Review Summary: Mauls you like a lion, tramples you like an elephant, submerges you like a hippo and overruns you like a cheetah. It's like the Safari of Pain.
The crux of No Fealty, a hardcore band from the bowels of Copenhagen, Denmark, is that they play raging music. Since this may seem a tad vague, let's clear up a few things; this doesn't mean the type of thud caused by jacking the bass up on the sub-woofers a couple of notches, this doesn't mean the type of crack caused by a jet fighter breaking the sound barrier, this doesn't mean the type of echoing boom-shaka-laka and broo-ha-ha caused by a bomb going off inside a mine shaft. This means an absolutely, positively, excruciatingly brash and brawny thrashing that simultaneously detonates a supernova and then implodes in on itself. This means a crippling concoction of everything that makes hardcore music unforgiving and unleashes it in one B.L.E.V.E. of an apocalyptic lashing. This may mean one's end.

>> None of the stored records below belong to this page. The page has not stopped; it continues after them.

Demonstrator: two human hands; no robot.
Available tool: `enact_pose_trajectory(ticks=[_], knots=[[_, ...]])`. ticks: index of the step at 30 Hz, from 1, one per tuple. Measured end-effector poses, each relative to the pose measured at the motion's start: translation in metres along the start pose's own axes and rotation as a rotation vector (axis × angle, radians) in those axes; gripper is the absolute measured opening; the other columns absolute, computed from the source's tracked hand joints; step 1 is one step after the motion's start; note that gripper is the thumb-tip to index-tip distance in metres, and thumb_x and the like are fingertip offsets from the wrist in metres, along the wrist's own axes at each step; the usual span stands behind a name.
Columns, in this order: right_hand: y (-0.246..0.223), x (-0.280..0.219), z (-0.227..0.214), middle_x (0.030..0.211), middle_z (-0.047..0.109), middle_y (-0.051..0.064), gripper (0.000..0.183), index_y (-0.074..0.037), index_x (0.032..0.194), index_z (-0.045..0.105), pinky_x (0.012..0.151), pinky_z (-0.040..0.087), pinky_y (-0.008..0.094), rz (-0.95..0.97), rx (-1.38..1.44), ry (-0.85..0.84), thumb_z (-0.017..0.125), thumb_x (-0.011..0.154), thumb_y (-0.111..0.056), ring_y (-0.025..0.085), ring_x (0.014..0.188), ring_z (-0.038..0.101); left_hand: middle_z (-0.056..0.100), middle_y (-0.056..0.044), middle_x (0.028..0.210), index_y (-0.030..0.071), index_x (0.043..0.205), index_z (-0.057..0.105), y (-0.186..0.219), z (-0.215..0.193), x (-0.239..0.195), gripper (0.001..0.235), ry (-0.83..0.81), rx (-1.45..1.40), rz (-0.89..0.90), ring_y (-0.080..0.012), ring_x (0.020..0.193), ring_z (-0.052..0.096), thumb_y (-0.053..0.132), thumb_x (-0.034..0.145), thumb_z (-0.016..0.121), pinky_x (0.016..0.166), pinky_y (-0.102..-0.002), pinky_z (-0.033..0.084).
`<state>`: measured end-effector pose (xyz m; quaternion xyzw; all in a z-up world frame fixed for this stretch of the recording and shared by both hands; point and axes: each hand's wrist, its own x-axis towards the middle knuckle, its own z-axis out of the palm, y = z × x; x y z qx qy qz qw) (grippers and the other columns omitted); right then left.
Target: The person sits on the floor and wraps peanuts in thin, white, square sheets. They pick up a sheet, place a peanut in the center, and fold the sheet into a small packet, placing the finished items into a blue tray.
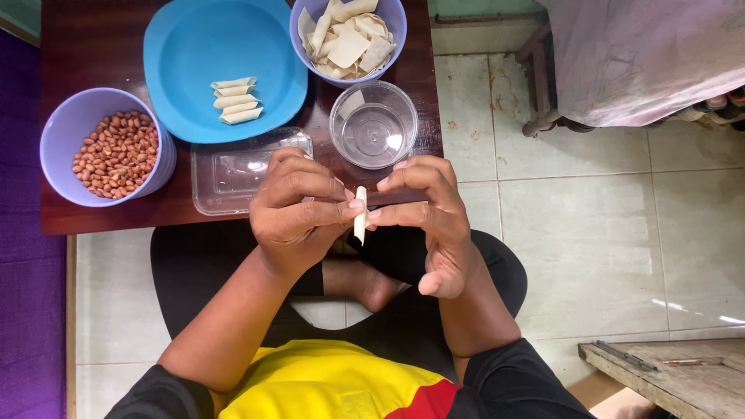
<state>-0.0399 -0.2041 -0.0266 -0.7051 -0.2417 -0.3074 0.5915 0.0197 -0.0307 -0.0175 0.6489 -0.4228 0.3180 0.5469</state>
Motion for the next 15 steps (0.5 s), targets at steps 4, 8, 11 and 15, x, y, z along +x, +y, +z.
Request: enact_pose_trajectory(ticks=[4,8,11,15], knots=[[0.008,-0.003,-0.004,0.115,0.063,0.017,0.091,-0.008,0.11,0.079,0.112,0.039,0.049,-0.032,0.01,-0.045,0.035,0.092,-0.086,0.036,0.117,0.05,0.071,-0.005,0.08,0.013,0.08,0.08,-0.001,-0.002,-0.003,0.012,0.0,0.005,-0.004,-0.0246,0.071,0.066,0.015,0.092,0.082,0.081,-0.047,0.048],[-0.011,0.01,0.003,0.112,0.064,0.016,0.073,-0.007,0.106,0.08,0.112,0.04,0.049,-0.031,-0.045,-0.021,0.035,0.102,-0.063,0.034,0.116,0.051,0.069,-0.006,0.078,0.011,0.078,0.08,-0.001,-0.001,-0.002,0.013,0.032,0.004,-0.02,-0.0254,0.069,0.066,0.01,0.091,0.082,0.08,-0.046,0.048],[-0.006,0.005,0.003,0.113,0.064,0.015,0.07,-0.008,0.108,0.08,0.113,0.04,0.048,-0.02,-0.051,-0.012,0.036,0.102,-0.063,0.033,0.118,0.051,0.068,-0.006,0.077,0.011,0.078,0.079,0.0,0.0,-0.002,0.013,0.044,0.002,-0.032,-0.0259,0.069,0.065,0.008,0.09,0.082,0.079,-0.046,0.048],[-0.026,0.016,0.007,0.109,0.067,0.013,0.058,-0.009,0.097,0.084,0.112,0.041,0.047,0.019,-0.104,0.027,0.037,0.109,-0.041,0.033,0.118,0.052,0.068,-0.007,0.077,0.01,0.077,0.079,0.001,-0.001,-0.001,0.014,0.036,0.011,-0.035,-0.0261,0.068,0.066,0.006,0.09,0.082,0.079,-0.047,0.048]])
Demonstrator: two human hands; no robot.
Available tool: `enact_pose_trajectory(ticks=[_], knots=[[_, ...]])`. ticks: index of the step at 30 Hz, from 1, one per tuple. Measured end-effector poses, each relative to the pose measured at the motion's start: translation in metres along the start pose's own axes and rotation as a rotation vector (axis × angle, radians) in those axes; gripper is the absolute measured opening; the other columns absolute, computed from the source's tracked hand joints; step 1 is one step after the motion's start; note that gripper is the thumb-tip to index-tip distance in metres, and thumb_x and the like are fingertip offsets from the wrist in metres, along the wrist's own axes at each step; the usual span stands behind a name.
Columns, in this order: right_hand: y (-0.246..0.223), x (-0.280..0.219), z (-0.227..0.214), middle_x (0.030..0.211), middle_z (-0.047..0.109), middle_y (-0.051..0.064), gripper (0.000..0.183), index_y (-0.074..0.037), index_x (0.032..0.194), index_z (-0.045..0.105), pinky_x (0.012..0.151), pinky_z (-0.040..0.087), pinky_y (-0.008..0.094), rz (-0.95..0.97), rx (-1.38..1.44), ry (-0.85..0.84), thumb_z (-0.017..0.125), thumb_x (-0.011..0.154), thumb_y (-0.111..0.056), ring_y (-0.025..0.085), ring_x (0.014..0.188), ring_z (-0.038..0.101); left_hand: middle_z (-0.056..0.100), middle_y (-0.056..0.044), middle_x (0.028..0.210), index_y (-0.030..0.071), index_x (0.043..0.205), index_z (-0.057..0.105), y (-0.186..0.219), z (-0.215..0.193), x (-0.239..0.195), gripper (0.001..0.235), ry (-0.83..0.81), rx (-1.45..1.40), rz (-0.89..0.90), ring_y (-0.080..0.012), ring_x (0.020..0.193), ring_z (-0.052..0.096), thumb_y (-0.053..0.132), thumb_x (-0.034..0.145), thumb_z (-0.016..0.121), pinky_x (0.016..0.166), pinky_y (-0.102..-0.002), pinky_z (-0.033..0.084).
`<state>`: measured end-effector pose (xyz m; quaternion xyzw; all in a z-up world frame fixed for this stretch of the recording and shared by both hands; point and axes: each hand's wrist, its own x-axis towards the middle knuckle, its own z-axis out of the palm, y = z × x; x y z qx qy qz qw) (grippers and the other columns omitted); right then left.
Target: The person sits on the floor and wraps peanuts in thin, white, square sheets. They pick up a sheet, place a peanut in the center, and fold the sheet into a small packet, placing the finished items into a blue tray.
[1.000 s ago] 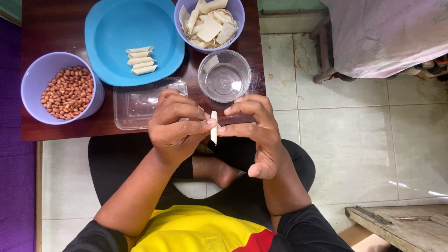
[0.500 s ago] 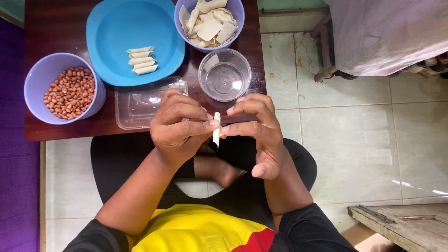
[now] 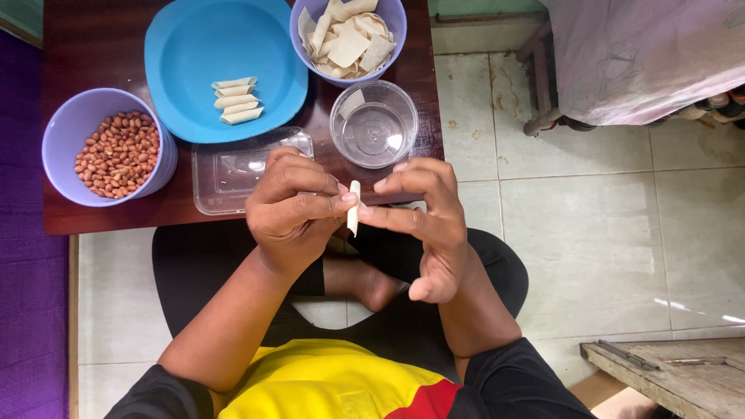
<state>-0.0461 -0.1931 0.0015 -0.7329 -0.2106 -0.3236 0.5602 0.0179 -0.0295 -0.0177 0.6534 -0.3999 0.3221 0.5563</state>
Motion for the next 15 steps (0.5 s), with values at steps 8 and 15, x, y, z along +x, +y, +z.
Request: enact_pose_trajectory(ticks=[8,15], knots=[[0.015,-0.015,-0.009,0.115,0.062,0.012,0.066,-0.011,0.108,0.079,0.115,0.042,0.051,0.027,-0.014,-0.083,0.041,0.099,-0.064,0.031,0.12,0.05,0.069,-0.007,0.076,0.01,0.078,0.08,0.0,0.001,-0.001,0.013,0.011,-0.01,-0.003,-0.0267,0.068,0.065,0.005,0.088,0.084,0.078,-0.046,0.048],[0.021,-0.018,-0.014,0.121,0.059,0.01,0.083,-0.012,0.115,0.075,0.118,0.041,0.053,-0.015,-0.066,-0.197,0.025,0.097,-0.076,0.029,0.121,0.046,0.07,-0.007,0.077,0.011,0.077,0.08,0.001,0.002,-0.002,0.013,0.024,-0.018,-0.022,-0.026,0.069,0.066,0.007,0.088,0.085,0.078,-0.044,0.047]])
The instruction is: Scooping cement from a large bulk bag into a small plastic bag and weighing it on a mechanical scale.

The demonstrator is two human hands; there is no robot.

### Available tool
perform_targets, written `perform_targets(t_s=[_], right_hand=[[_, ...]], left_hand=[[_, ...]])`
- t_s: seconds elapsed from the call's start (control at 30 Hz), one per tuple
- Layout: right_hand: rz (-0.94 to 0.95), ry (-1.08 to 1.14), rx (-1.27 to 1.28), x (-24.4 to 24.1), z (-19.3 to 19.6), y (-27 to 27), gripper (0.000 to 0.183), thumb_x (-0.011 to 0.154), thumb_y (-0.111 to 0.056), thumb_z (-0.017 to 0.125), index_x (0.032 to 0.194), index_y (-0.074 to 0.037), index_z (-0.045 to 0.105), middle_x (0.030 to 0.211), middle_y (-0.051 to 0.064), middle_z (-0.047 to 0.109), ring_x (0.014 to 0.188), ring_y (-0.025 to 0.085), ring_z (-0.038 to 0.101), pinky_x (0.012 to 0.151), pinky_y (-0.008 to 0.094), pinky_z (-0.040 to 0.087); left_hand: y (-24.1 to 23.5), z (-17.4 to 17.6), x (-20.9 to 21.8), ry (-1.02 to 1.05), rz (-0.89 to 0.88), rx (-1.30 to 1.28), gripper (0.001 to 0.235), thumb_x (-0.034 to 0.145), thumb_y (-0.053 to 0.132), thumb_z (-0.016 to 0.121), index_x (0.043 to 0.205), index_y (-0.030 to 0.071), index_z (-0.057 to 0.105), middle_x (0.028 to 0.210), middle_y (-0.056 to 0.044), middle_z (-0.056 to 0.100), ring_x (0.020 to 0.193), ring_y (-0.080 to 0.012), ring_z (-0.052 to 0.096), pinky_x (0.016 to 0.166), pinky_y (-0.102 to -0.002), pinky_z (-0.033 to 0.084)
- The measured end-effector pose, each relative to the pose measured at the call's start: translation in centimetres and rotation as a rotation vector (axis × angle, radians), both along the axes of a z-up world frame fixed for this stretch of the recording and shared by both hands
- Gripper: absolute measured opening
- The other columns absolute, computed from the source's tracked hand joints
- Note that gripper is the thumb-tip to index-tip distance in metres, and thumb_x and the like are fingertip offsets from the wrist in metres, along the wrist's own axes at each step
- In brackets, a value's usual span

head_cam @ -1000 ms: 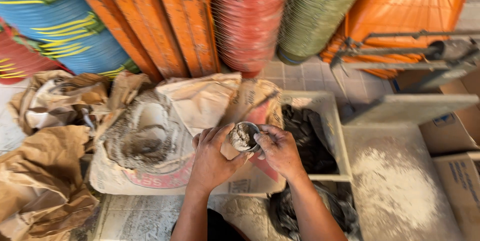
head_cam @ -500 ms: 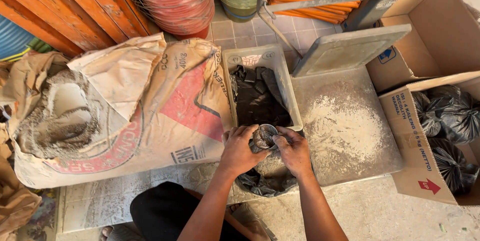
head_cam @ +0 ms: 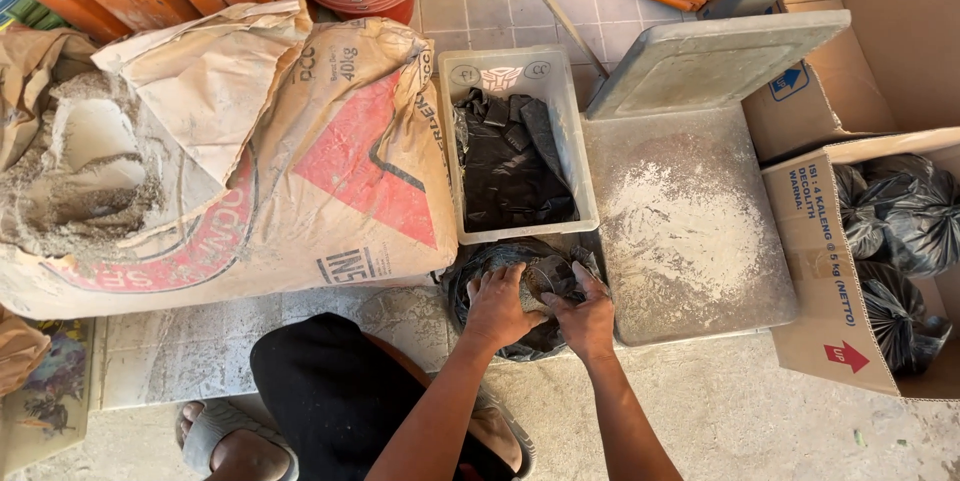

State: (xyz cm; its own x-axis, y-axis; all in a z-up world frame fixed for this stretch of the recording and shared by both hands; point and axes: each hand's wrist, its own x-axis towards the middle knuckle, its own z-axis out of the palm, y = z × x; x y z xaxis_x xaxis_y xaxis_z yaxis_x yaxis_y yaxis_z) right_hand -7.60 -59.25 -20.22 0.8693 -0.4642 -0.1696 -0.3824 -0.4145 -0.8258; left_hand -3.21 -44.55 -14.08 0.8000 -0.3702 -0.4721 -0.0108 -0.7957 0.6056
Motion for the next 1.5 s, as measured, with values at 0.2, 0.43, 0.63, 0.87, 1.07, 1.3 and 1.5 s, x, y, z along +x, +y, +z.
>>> perform_targets(t_s=[0.2,0.43,0.63,0.87,1.07,1.3,1.5], right_hand=[[0.257,-0.465,-0.585,-1.0,-4.3,0.1,0.065,0.055,-0.014,0.079,0.115,-0.005,0.057,0.101,0.014,0.055,0.094,0.034,0.057,0.081,0.042,0.050],[0.299,-0.607,-0.714,-0.9,-6.1,0.9,0.059,0.057,-0.003,0.068,0.113,-0.009,0.052,0.107,0.010,0.049,0.099,0.029,0.051,0.084,0.040,0.045],[0.230,-0.666,-0.730,-0.5,-4.8,0.9,0.047,0.051,0.000,0.061,0.096,-0.010,0.051,0.100,0.007,0.048,0.090,0.029,0.052,0.076,0.041,0.045],[0.213,-0.665,-0.698,-0.2,-3.9,1.3,0.047,0.049,-0.001,0.062,0.094,-0.009,0.050,0.100,0.007,0.049,0.089,0.029,0.053,0.075,0.042,0.044],[0.192,-0.665,-0.672,0.0,-2.8,2.1,0.049,0.047,-0.002,0.065,0.094,-0.009,0.051,0.099,0.009,0.050,0.086,0.030,0.054,0.075,0.042,0.044],[0.210,-0.671,-0.635,-0.1,-2.3,2.4,0.049,0.046,-0.001,0.065,0.093,-0.008,0.052,0.098,0.010,0.051,0.087,0.031,0.054,0.075,0.042,0.045],[0.210,-0.664,-0.599,-0.3,-1.9,2.4,0.050,0.046,-0.002,0.065,0.093,-0.009,0.051,0.098,0.009,0.051,0.086,0.031,0.055,0.075,0.042,0.044]], left_hand=[[0.1,-3.6,-0.7,0.057,0.009,0.013,0.072,0.078,0.029,0.065,0.135,0.011,0.025,0.131,-0.015,0.036,0.125,-0.0352,0.033,0.105,-0.052,0.027],[0.7,-4.2,-0.4,0.088,0.040,-0.017,0.072,0.080,0.026,0.063,0.137,0.011,0.022,0.134,-0.016,0.030,0.125,-0.0417,0.030,0.106,-0.055,0.028],[1.0,-4.1,0.1,0.088,0.038,-0.041,0.070,0.080,0.023,0.062,0.136,0.009,0.023,0.133,-0.018,0.030,0.126,-0.0431,0.028,0.105,-0.056,0.028],[0.9,-3.8,0.2,0.065,0.041,-0.070,0.066,0.081,0.021,0.060,0.136,0.010,0.024,0.133,-0.017,0.032,0.125,-0.0449,0.028,0.105,-0.060,0.027],[0.5,-4.1,0.0,0.042,0.034,-0.067,0.063,0.082,0.021,0.059,0.135,0.009,0.027,0.131,-0.017,0.035,0.125,-0.0421,0.030,0.104,-0.058,0.028],[1.2,-3.1,0.1,0.004,0.024,-0.058,0.063,0.083,0.019,0.057,0.136,0.010,0.025,0.130,-0.016,0.036,0.124,-0.0408,0.032,0.104,-0.057,0.029],[1.3,-3.0,-0.1,-0.005,0.025,-0.066,0.063,0.082,0.020,0.057,0.136,0.012,0.025,0.130,-0.016,0.036,0.124,-0.0399,0.033,0.104,-0.057,0.029]])
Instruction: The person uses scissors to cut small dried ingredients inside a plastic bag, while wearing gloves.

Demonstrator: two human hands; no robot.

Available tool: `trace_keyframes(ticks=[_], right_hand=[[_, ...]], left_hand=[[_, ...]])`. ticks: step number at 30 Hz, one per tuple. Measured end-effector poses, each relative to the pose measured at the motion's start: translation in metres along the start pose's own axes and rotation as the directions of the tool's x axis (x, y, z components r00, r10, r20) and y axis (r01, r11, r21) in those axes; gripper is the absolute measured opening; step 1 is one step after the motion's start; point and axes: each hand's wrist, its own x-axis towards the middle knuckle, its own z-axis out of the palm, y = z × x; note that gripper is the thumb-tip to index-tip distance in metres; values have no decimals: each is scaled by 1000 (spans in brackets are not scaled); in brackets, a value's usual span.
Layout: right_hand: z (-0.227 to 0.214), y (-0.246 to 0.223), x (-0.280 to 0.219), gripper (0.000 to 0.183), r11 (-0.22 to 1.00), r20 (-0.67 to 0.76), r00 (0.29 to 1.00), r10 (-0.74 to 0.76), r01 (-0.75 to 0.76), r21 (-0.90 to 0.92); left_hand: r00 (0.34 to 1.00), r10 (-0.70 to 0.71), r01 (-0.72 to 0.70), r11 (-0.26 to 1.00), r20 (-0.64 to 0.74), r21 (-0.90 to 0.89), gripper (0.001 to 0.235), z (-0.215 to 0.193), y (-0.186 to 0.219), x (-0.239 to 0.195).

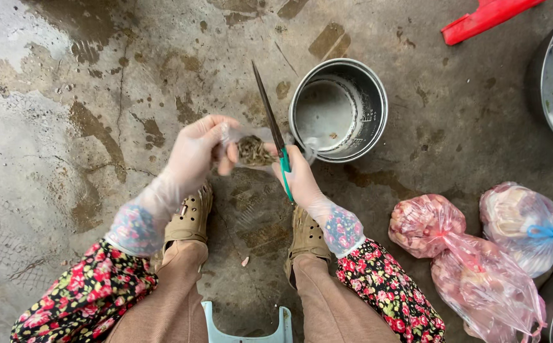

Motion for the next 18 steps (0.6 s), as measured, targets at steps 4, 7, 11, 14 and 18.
trace_keyframes(ticks=[4, 7, 11, 14, 18], right_hand=[[-8, 64, -28, 33, 902, -174, 947, 270, -313, -299], [-19, 76, -41, 34, 908, -197, 952, 234, -287, -307], [-21, 70, -42, 40, 916, -164, 967, 192, -237, -324], [-27, 59, -44, 41, 915, -173, 967, 184, -233, -329], [-25, 40, -33, 43, 957, -211, 977, 42, -100, -272]], left_hand=[[940, -205, 92, 922, 272, 375, 38, -36, 15, 6], [877, -475, 150, 125, -74, 981, 43, -31, -7, 20], [972, -94, 231, 269, -213, 935, 35, -28, -19, 39], [767, 640, 10, -81, 44, 997, 20, -9, -12, 26], [975, 159, -189, 211, 157, 959, 12, 43, -19, 29]])
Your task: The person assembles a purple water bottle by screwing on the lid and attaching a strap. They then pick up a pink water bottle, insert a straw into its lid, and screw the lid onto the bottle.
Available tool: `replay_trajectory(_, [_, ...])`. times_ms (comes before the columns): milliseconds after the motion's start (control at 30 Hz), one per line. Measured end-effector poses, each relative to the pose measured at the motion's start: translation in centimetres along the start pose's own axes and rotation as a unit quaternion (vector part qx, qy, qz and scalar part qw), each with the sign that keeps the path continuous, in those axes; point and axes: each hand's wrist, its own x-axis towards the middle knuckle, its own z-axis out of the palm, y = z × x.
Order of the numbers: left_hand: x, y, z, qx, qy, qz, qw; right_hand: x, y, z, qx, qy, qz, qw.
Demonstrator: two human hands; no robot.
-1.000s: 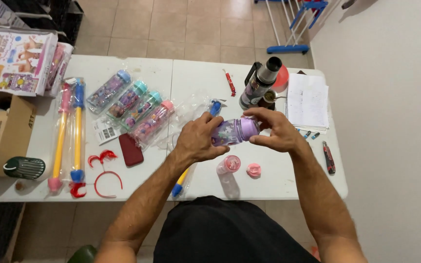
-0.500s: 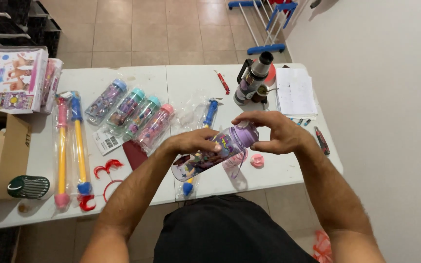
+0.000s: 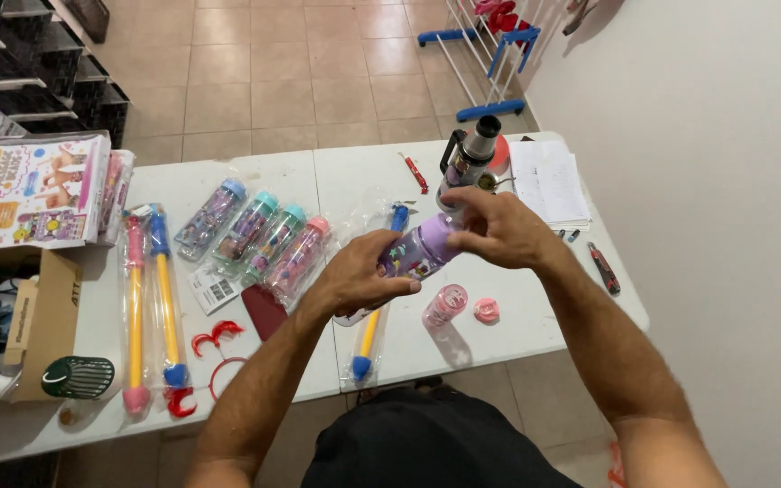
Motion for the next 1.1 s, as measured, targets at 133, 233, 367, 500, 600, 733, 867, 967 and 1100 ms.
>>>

In the Shadow of the Monolith is an album that will make you feel small...
very small. From the split second it initiates to the very end of its existence, it builds mountainous walls and then crashes them down, on whatever hapless souls may be foolish enough to venture inside. A curb-stomped debris avalanche of oppressively furious and off-toned (and even strangely melodic at times) riffage and manic percussion topped off by incessantly electrified and gravelly vocals roaring political grievances and various other in-satisfactions is often what is heard, or, to be more precise, endured, throughout the duration of this record. Sparingly, a shot of satisfyingly atmospheric meandering is included to "keep up the guess work", but this is short-lived, as is the duration of
In the Shadow of the Monolith, which is almost thankfully kept at a brisk twenty-four minutes. The ears were likely not melded to withstand anymore.
Some shout-outs must be given to bands like Mind Eraser, Ghostlimb, His Hero Is Gone and Torch Runner when listening for influences or partial similarities to No Fealty's sound. However, it would be a disservice to call this cauldron of violence a mimic of any one of these bands (or even all of them together).
In the Shadow of the Monolith is truly a different type of aggression, one that has nearly no container able to contain it, one that demolishes most everything left in it's deity-forsaken path, one that must be experienced to be understood. On that note, check this jagged gem of 2013 out, but be prepared to never return.